[To do] After locating "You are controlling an" in the listing below, copy that line and each one after it exactly, ending with the line that has "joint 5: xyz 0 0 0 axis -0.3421".

______

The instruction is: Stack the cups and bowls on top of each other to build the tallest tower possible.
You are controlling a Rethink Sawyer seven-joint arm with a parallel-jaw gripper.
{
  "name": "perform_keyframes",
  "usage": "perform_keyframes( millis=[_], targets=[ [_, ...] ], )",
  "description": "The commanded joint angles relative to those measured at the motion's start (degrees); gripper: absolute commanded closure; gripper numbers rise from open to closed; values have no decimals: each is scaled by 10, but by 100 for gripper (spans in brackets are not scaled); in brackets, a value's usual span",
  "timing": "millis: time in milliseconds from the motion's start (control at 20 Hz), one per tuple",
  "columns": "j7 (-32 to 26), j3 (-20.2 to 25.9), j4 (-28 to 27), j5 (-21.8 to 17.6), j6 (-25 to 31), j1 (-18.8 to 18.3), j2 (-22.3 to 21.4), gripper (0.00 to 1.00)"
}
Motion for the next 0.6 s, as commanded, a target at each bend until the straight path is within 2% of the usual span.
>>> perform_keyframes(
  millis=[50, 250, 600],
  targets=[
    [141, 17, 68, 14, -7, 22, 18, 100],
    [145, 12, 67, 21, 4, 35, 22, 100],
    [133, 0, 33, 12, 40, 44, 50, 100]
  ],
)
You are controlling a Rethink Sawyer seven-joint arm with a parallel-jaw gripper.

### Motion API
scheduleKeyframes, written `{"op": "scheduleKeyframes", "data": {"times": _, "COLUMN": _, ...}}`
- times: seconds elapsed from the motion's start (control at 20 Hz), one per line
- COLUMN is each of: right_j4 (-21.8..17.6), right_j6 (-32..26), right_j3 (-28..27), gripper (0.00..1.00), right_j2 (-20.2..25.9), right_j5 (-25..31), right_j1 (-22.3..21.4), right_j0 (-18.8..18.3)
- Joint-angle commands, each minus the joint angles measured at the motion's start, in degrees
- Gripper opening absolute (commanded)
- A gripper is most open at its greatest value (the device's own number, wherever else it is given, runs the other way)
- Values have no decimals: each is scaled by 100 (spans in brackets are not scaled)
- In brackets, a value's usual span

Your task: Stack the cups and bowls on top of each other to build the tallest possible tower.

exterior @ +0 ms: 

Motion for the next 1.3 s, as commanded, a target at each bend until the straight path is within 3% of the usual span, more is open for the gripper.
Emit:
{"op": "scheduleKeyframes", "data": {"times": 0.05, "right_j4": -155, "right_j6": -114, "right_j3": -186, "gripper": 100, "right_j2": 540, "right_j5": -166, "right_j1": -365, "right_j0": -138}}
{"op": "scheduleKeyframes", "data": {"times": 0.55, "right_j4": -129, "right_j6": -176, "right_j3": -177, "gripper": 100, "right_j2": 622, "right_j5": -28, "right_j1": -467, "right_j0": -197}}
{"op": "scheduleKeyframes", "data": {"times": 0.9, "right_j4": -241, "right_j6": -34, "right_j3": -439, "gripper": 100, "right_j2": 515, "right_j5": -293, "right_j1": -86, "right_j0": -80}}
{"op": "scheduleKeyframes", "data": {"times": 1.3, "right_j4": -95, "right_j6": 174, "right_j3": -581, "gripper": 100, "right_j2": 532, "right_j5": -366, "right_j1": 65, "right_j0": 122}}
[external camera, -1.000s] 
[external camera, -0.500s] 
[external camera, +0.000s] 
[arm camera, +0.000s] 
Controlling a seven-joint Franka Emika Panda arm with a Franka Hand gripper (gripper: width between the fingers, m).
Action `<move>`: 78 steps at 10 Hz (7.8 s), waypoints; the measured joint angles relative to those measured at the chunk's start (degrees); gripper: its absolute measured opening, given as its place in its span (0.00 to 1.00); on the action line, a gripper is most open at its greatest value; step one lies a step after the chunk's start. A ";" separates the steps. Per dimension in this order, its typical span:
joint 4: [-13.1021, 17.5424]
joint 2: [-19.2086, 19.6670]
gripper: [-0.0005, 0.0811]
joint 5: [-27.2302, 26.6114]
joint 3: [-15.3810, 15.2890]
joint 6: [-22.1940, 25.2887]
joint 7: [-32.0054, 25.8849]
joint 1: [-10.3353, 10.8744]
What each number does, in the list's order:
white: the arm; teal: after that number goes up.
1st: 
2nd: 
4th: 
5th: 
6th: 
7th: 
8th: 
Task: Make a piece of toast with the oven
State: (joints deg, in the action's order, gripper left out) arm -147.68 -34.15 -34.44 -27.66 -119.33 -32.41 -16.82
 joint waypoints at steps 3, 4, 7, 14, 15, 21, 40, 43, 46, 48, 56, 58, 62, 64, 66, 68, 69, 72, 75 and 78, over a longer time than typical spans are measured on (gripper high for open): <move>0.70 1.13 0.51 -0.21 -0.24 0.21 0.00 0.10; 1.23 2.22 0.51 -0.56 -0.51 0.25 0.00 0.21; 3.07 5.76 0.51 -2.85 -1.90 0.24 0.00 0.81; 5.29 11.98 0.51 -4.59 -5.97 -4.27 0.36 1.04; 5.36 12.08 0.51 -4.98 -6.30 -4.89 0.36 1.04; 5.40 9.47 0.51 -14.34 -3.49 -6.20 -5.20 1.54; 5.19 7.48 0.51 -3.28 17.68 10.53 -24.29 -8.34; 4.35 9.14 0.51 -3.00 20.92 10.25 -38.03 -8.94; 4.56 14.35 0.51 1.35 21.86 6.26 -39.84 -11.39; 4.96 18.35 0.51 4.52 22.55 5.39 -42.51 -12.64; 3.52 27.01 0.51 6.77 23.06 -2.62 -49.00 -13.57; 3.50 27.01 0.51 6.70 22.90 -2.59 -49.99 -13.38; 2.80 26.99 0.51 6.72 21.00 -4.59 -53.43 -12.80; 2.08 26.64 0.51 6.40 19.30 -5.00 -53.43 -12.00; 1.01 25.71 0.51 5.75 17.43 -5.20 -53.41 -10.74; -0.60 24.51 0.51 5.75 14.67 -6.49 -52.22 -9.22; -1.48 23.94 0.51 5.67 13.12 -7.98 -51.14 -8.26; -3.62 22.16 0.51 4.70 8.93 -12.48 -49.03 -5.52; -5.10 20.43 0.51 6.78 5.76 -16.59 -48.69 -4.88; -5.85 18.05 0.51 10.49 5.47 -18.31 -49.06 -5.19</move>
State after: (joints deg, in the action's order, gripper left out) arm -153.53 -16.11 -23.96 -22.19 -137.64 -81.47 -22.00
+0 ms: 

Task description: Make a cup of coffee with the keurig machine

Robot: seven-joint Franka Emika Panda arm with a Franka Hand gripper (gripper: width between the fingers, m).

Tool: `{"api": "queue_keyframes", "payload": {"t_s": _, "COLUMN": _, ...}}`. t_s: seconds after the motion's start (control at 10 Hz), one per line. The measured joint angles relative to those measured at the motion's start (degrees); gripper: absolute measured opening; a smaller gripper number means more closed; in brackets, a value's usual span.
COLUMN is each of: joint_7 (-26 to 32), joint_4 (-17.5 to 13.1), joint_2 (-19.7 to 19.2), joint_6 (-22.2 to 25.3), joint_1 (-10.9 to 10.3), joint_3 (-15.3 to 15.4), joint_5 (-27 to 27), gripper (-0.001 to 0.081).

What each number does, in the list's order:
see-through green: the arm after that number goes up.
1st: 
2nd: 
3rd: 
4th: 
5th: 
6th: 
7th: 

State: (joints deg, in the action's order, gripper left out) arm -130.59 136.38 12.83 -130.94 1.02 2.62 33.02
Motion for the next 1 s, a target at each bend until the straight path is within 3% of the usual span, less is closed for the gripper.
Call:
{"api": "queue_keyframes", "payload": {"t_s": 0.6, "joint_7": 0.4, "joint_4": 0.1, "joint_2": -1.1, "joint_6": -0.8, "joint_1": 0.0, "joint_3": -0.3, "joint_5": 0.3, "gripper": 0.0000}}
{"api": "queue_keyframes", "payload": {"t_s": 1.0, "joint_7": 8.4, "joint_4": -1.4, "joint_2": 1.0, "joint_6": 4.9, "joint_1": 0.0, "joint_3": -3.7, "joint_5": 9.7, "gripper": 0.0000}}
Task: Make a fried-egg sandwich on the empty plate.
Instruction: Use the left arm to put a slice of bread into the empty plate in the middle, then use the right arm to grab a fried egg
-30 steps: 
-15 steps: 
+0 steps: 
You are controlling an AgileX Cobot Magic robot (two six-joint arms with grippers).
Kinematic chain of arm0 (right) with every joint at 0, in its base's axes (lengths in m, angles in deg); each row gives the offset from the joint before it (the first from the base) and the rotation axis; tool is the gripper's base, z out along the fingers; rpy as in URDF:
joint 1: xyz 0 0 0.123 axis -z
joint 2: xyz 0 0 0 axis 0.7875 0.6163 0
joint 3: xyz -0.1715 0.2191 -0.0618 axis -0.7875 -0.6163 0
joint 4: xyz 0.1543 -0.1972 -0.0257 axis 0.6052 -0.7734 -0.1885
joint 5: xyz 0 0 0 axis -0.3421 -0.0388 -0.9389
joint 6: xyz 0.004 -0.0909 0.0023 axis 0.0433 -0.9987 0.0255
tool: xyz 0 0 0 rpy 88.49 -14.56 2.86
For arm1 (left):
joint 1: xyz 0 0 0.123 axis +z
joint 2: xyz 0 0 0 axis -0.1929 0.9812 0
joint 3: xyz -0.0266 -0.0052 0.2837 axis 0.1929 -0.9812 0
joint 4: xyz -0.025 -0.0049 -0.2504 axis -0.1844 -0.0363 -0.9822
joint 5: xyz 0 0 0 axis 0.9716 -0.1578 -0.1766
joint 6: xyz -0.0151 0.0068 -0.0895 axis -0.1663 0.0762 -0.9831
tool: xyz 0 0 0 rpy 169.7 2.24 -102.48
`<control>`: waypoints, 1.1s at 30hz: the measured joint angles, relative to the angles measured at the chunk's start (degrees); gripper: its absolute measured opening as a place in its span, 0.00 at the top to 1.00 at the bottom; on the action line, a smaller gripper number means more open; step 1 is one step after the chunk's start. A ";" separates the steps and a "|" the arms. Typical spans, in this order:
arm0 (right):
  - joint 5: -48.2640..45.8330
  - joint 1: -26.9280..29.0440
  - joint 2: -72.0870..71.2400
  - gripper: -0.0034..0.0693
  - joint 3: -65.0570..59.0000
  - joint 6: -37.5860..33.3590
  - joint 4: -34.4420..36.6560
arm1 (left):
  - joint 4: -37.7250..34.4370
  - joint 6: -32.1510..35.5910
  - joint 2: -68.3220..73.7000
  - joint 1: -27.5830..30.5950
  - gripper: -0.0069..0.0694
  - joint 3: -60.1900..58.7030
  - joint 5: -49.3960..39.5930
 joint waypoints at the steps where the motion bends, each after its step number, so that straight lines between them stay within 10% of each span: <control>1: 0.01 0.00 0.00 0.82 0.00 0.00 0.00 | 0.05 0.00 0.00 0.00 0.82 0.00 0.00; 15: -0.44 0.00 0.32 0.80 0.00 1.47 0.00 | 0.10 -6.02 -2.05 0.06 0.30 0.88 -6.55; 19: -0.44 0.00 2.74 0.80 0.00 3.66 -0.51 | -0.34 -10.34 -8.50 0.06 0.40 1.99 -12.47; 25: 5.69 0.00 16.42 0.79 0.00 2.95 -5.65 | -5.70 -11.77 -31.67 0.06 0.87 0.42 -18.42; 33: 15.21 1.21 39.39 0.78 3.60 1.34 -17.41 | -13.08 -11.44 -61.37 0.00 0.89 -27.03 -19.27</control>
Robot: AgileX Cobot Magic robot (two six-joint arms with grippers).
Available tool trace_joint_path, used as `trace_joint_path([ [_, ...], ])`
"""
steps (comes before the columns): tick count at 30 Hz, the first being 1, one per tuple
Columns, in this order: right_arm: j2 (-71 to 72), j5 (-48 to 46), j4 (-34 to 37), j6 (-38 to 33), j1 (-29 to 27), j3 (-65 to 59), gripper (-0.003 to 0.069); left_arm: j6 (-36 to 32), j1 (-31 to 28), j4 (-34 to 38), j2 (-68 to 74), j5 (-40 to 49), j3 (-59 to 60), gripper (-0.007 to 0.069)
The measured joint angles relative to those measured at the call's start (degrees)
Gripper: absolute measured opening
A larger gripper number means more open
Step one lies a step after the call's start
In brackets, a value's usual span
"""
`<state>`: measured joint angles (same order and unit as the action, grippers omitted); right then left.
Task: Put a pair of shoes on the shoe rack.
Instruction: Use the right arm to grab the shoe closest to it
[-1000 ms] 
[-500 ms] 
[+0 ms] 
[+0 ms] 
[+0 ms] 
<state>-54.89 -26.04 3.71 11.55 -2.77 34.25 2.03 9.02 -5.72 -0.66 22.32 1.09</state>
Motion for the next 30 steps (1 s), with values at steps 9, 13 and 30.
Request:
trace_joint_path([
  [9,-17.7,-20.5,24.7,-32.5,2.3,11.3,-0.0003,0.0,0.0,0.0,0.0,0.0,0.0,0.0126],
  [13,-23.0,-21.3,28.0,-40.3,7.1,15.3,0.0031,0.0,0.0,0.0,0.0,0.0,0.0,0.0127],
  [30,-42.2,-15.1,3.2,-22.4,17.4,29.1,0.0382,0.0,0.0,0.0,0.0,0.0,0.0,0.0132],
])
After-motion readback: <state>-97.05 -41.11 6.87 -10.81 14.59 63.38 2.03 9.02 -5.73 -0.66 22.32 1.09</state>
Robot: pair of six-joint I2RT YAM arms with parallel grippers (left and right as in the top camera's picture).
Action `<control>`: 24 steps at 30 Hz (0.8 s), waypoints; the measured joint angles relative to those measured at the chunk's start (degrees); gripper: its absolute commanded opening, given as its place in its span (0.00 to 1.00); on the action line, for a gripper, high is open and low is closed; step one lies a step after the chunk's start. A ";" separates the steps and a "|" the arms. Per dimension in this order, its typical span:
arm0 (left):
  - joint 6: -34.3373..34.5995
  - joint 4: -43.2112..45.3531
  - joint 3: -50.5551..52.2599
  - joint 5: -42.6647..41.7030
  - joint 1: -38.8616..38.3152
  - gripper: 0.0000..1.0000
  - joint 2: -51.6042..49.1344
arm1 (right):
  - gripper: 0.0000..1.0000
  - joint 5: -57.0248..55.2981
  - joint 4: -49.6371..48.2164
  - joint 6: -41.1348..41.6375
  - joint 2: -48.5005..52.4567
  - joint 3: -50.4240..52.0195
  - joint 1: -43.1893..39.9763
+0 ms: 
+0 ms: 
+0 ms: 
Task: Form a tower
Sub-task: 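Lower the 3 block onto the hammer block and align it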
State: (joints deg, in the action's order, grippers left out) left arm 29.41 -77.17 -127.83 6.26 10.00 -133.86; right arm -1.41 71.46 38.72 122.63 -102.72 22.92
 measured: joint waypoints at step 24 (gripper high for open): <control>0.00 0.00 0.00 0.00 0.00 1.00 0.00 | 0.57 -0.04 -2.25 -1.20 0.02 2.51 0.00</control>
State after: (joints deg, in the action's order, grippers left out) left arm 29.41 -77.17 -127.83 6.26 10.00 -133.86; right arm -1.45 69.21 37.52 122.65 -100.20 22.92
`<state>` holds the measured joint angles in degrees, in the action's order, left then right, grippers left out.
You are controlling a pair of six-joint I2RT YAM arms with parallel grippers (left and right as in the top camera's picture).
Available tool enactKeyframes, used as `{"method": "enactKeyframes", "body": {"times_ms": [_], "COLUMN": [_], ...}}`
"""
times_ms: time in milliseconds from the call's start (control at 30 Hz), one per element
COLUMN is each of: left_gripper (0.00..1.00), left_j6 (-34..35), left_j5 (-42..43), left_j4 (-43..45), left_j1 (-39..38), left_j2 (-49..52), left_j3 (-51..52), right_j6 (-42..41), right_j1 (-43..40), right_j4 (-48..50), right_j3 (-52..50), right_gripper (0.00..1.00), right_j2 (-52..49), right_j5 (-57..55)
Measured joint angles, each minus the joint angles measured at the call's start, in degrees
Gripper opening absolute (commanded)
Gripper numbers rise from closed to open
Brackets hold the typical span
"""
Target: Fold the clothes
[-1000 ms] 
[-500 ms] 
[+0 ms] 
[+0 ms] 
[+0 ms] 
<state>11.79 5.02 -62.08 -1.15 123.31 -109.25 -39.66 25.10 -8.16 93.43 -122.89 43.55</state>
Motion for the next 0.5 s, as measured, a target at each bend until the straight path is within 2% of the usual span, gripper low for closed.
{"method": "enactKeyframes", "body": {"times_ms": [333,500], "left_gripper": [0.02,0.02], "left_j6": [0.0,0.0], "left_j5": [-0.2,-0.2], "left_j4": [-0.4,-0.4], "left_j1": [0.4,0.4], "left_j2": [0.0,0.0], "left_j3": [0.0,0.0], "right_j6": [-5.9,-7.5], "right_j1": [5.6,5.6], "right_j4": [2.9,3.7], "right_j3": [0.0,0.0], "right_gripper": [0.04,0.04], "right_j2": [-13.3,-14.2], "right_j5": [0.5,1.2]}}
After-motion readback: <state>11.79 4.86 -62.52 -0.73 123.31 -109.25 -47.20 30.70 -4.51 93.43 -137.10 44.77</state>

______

[Your solution]
You are controlling an AgileX Cobot Magic robot (two six-joint arms with grippers).
Kinematic chain of arm0 (right) with every joint at 0, in its base's axes (lengths in m, angles in deg); each row gives the offset from the joint before it (the first from the base) and the rotation axis; tool is the gripper's base, z out along the fingers; rpy as in URDF:
joint 1: xyz 0 0 0.123 axis -z
joint 2: xyz 0 0 0 axis 0.7875 0.6163 0
joint 3: xyz -0.1715 0.2191 -0.0618 axis -0.7875 -0.6163 0
joint 4: xyz 0.1543 -0.1972 -0.0257 axis 0.6052 -0.7734 -0.1885
joint 5: xyz 0 0 0 axis -0.3421 -0.0388 -0.9389

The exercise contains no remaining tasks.